To examine the importance of the packing interaction in the core of a protein, Leu133 in T4 lysozyme was replaced with a series of analogs with extended or shortened alkyl side chains (unnatural amino acids 4 to 7) (30). Leu133 lies along the edge of the largest cavity in the interior of T4 lysozyme, which makes it possible to change the bulk of the side chain with minimal concomitant strain. Incorporation of (S,S)-2-amino-4-methylhexanoic acid (unnatural amino acid 4) and (S)-2-amino-4-cyclopentylpropanoic acid (unnatural amino acid 5) stabilizes T4 lysozyme by 0.6 kcal mol-1 and 1.24 kcal mol-1, respectively, which indicates that the increased bulk of buried hydrophobic residues can enhance protein stability. During protein folding, the cyclic amino acid 5 will lose less conformational entropy than does 4. That the 5-containing mutant is more stable than the 4-containing mutant suggests that side-chain entropy also affects protein stability. As expected, when the side chain of Leu133 is shortened systematically, as in unnatural amino acids 6, 7, and alanine, the protein becomes increasingly less stable.

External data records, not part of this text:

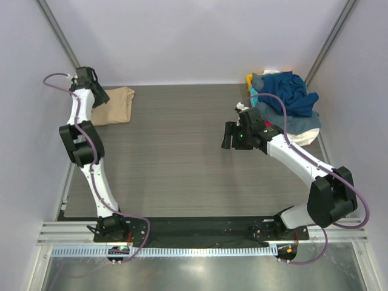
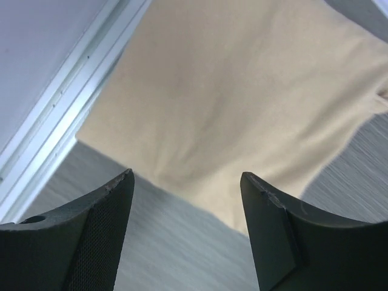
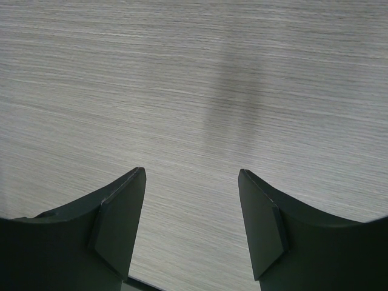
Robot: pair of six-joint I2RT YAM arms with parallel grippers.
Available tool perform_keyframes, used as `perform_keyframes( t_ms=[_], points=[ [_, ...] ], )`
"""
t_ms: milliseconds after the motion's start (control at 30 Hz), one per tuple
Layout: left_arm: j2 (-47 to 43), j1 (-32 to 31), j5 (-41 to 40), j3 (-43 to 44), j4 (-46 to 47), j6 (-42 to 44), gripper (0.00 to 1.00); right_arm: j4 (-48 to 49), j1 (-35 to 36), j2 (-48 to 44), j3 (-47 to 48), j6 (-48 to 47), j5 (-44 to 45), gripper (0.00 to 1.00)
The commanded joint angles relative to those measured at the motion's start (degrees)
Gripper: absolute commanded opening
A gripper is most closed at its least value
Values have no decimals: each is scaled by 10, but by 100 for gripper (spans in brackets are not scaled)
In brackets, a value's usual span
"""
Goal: Fold and stack the t-shirts
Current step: Neatly place the folded tshirt to the corner, then reset both grippers
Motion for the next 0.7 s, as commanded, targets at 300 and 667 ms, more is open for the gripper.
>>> perform_keyframes(
  t_ms=[300,667],
  points=[
    [-332,-39,107,-293,22,-68,75,40,2,-1,46,12,3,68],
    [-610,-110,179,-513,33,-20,86,88,21,-60,3,42,17,70]
  ],
)
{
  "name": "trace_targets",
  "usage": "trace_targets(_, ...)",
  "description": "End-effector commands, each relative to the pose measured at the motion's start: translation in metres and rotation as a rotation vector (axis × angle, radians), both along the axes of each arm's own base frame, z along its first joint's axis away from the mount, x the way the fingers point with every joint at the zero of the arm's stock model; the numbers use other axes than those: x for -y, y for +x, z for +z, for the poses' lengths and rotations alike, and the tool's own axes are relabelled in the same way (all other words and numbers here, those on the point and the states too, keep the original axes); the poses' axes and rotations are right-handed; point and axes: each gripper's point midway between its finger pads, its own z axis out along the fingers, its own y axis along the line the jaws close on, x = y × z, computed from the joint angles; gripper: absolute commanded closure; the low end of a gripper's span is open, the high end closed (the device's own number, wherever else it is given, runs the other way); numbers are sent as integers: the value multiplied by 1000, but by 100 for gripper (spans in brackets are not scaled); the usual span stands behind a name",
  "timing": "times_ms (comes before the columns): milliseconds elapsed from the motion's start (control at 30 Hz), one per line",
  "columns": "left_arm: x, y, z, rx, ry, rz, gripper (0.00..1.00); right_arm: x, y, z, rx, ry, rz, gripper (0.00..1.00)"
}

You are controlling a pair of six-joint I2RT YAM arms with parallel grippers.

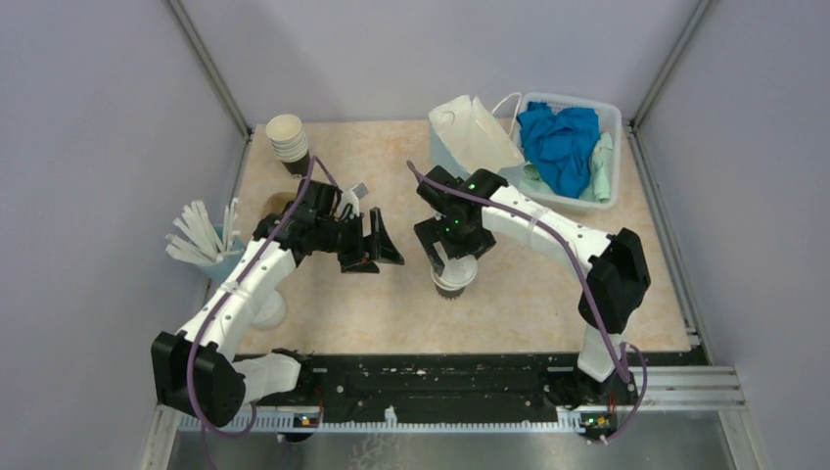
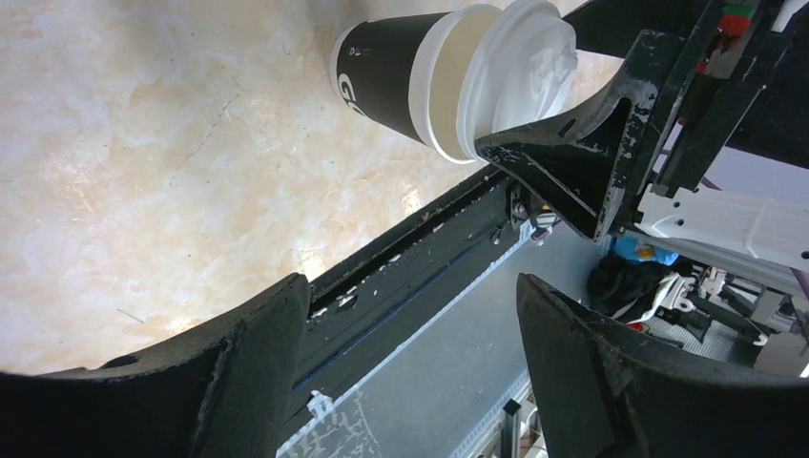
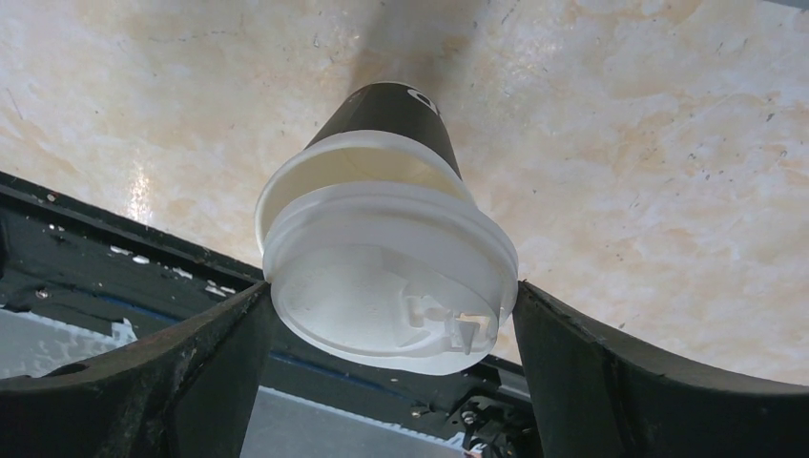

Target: Pack the takeout coffee

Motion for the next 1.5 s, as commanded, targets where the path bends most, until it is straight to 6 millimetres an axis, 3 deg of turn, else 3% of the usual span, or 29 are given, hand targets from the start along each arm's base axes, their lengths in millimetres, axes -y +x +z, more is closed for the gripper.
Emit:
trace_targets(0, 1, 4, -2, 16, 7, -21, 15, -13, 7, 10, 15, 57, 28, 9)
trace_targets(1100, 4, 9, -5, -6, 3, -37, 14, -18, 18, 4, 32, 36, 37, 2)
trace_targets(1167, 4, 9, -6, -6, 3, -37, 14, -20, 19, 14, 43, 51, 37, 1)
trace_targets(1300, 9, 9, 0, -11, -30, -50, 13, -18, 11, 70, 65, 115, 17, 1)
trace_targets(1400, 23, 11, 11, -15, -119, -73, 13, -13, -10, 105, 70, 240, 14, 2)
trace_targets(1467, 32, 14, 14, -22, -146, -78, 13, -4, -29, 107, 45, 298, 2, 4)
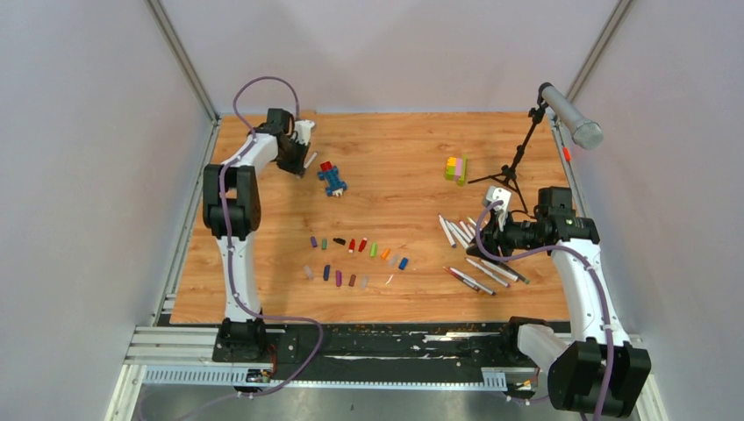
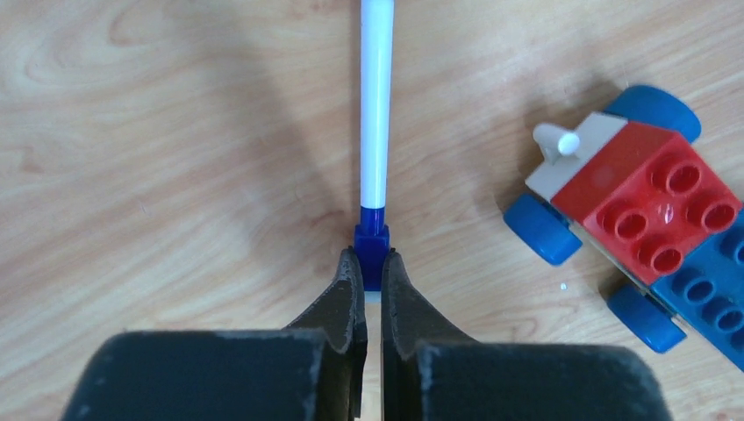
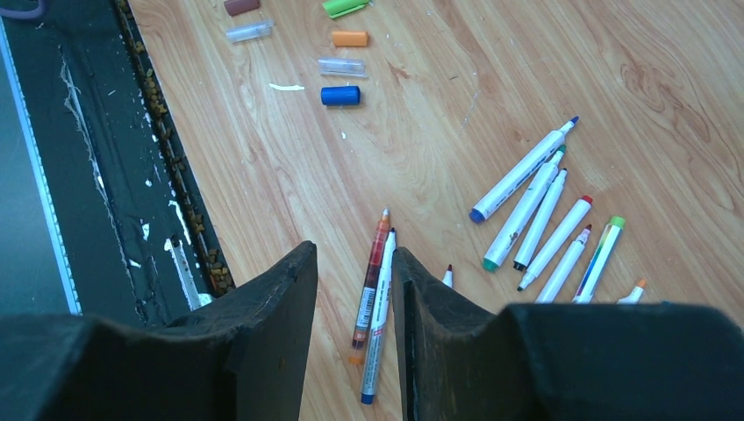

Another method for increasing hydrophobicity while minimizing structural perturbation is to replace hydrocarbons with fluorocarbons. Using solid-phase synthesis, L-5,5,5,5',5',5'-hexafluoroleucine 8 was substituted for seven core leucine residues in a 30-residue peptide that can form homodimeric coiled coils. Hydrophobic side chains of the core residues pack against each other in the coiled coil. Fluorination of these side chains increased the hydrophobicity and raised the melting temperature of the homodimer from 34°C to 82° C (31). In addition, fluorocarbons are insoluble in hydrocarbons at room temperature and, thus, form a fluorous phase by interacting with other fluorocarbons. When a disulfide-bound heterodimer of the hexafluoroleucine core peptide and a leucine core peptide was allowed to undergo disulfide exchange, the peptides self-sorted into homodimers (31). This fluorous effect could lead to a novel protein-protein recognition. In another report, six leucine residues in the hydrophobic core of an antiparallel 4-α-helix bundle were replaced by 8 (32). The free energy of the unfolding of the mutant peptide increases by 0.3 kcal mol-1 per residue when the two central leucines are substituted and by an additional 0.12 kcal mol-1 per residue when the outer leucines are replaced, which confirms that hydrophobic packing stabilizes proteins.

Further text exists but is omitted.